◆ **Exercise**: Retype the listing that follows, exactly as written.

━━ Source records ━━

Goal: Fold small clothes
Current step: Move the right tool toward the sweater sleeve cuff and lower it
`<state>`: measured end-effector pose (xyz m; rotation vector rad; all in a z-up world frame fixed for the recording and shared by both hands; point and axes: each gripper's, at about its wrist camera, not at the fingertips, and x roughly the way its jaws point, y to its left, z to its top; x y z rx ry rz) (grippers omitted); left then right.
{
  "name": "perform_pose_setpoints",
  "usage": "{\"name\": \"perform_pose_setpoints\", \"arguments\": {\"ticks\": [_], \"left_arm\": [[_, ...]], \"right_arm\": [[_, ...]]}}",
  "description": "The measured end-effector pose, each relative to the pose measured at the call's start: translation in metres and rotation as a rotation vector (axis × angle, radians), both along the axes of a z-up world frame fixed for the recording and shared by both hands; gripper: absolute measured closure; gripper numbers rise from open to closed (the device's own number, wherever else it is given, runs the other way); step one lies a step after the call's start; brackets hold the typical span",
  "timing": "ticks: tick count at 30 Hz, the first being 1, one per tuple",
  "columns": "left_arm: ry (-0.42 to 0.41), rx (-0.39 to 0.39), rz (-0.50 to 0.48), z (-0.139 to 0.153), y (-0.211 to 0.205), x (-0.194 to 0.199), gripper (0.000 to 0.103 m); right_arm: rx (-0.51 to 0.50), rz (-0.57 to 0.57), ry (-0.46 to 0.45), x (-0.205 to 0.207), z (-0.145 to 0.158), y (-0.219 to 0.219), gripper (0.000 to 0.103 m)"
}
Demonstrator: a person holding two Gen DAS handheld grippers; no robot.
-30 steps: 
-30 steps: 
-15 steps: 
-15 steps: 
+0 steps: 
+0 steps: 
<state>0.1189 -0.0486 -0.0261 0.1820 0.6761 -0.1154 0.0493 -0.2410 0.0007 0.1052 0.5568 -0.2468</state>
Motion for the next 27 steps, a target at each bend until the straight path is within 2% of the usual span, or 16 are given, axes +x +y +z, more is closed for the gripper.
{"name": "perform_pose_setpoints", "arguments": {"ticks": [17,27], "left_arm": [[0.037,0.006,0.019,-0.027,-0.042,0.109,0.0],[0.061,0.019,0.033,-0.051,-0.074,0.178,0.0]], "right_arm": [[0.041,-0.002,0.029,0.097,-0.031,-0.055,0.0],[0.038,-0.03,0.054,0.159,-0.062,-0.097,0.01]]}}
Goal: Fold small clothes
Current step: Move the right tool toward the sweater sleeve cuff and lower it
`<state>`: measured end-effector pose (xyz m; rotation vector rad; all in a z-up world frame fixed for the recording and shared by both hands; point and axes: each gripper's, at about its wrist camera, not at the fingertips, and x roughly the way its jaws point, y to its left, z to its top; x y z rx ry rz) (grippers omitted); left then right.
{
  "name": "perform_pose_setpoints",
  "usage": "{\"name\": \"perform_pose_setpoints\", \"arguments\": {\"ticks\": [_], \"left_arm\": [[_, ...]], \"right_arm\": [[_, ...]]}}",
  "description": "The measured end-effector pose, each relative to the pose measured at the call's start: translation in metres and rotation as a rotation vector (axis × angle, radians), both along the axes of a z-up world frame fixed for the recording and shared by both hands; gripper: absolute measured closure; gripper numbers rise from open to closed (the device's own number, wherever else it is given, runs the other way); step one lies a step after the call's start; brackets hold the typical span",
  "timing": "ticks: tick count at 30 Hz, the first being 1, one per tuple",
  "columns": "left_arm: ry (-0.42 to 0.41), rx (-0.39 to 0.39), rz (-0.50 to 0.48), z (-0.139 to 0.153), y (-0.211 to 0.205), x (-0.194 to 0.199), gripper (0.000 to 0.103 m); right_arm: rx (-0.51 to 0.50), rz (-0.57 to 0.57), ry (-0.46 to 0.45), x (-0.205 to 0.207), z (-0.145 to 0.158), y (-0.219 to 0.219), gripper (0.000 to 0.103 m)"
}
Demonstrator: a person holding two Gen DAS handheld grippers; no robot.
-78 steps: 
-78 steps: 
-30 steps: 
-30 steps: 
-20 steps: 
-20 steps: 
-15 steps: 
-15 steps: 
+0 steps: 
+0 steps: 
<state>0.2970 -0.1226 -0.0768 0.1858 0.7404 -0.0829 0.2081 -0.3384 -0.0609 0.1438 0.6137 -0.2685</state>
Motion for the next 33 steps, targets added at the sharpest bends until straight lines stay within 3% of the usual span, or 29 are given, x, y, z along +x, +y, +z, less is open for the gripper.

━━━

◆ **Answer for the task**:
Goal: Fold small clothes
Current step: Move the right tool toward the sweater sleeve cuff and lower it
`<state>`: measured end-effector pose (xyz m; rotation vector rad; all in a z-up world frame fixed for the recording and shared by both hands; point and axes: each gripper's, at about its wrist camera, not at the fingertips, and x roughly the way its jaws point, y to its left, z to its top; x y z rx ry rz) (grippers omitted); left then right.
{
  "name": "perform_pose_setpoints",
  "usage": "{\"name\": \"perform_pose_setpoints\", \"arguments\": {\"ticks\": [_], \"left_arm\": [[_, ...]], \"right_arm\": [[_, ...]]}}",
  "description": "The measured end-effector pose, each relative to the pose measured at the call's start: translation in metres and rotation as a rotation vector (axis × angle, radians), both along the axes of a z-up world frame fixed for the recording and shared by both hands; gripper: absolute measured closure; gripper numbers rise from open to closed (the device's own number, wherever else it is given, runs the other way); step one lies a step after the call's start; brackets hold the typical span",
  "timing": "ticks: tick count at 30 Hz, the first being 1, one per tuple",
  "columns": "left_arm: ry (-0.42 to 0.41), rx (-0.39 to 0.39), rz (-0.50 to 0.48), z (-0.139 to 0.153), y (-0.211 to 0.205), x (-0.194 to 0.199), gripper (0.000 to 0.103 m); right_arm: rx (-0.51 to 0.50), rz (-0.57 to 0.57), ry (-0.46 to 0.45), x (-0.205 to 0.207), z (-0.145 to 0.158), y (-0.219 to 0.219), gripper (0.000 to 0.103 m)"
}
Demonstrator: a person holding two Gen DAS handheld grippers; no robot.
-30 steps: 
-30 steps: 
-15 steps: 
-15 steps: 
+0 steps: 
+0 steps: 
<state>0.1189 -0.0486 -0.0261 0.1820 0.6761 -0.1154 0.0493 -0.2410 0.0007 0.1052 0.5568 -0.2468</state>
Motion for the next 27 steps, a target at each bend until the straight path is within 2% of the usual span, or 16 are given, axes +x +y +z, more is closed for the gripper.
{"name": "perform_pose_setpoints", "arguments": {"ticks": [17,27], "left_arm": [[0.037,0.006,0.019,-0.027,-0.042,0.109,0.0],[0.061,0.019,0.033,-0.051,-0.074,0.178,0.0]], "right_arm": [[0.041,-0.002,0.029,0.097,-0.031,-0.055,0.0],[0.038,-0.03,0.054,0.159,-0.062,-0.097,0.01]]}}
Goal: Fold small clothes
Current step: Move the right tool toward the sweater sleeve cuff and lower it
`<state>`: measured end-effector pose (xyz m; rotation vector rad; all in a z-up world frame fixed for the recording and shared by both hands; point and axes: each gripper's, at about its wrist camera, not at the fingertips, and x roughly the way its jaws point, y to its left, z to its top; x y z rx ry rz) (grippers omitted); left then right.
{
  "name": "perform_pose_setpoints",
  "usage": "{\"name\": \"perform_pose_setpoints\", \"arguments\": {\"ticks\": [_], \"left_arm\": [[_, ...]], \"right_arm\": [[_, ...]]}}",
  "description": "The measured end-effector pose, each relative to the pose measured at the call's start: translation in metres and rotation as a rotation vector (axis × angle, radians), both along the axes of a z-up world frame fixed for the recording and shared by both hands; gripper: absolute measured closure; gripper numbers rise from open to closed (the device's own number, wherever else it is given, runs the other way); step one lies a step after the call's start; brackets hold the typical span",
  "timing": "ticks: tick count at 30 Hz, the first being 1, one per tuple",
  "columns": "left_arm: ry (-0.42 to 0.41), rx (-0.39 to 0.39), rz (-0.50 to 0.48), z (-0.139 to 0.153), y (-0.211 to 0.205), x (-0.194 to 0.199), gripper (0.000 to 0.103 m); right_arm: rx (-0.51 to 0.50), rz (-0.57 to 0.57), ry (-0.46 to 0.45), x (-0.205 to 0.207), z (-0.145 to 0.158), y (-0.219 to 0.219), gripper (0.000 to 0.103 m)"
}
Demonstrator: a person holding two Gen DAS handheld grippers; no robot.
-78 steps: 
-78 steps: 
-30 steps: 
-30 steps: 
-20 steps: 
-20 steps: 
-15 steps: 
-15 steps: 
+0 steps: 
+0 steps: 
<state>0.2970 -0.1226 -0.0768 0.1858 0.7404 -0.0829 0.2081 -0.3384 -0.0609 0.1438 0.6137 -0.2685</state>
Motion for the next 33 steps, targets added at the sharpest bends until straight lines stay within 3% of the usual span, or 29 are given, x, y, z along +x, +y, +z, less is open for the gripper.

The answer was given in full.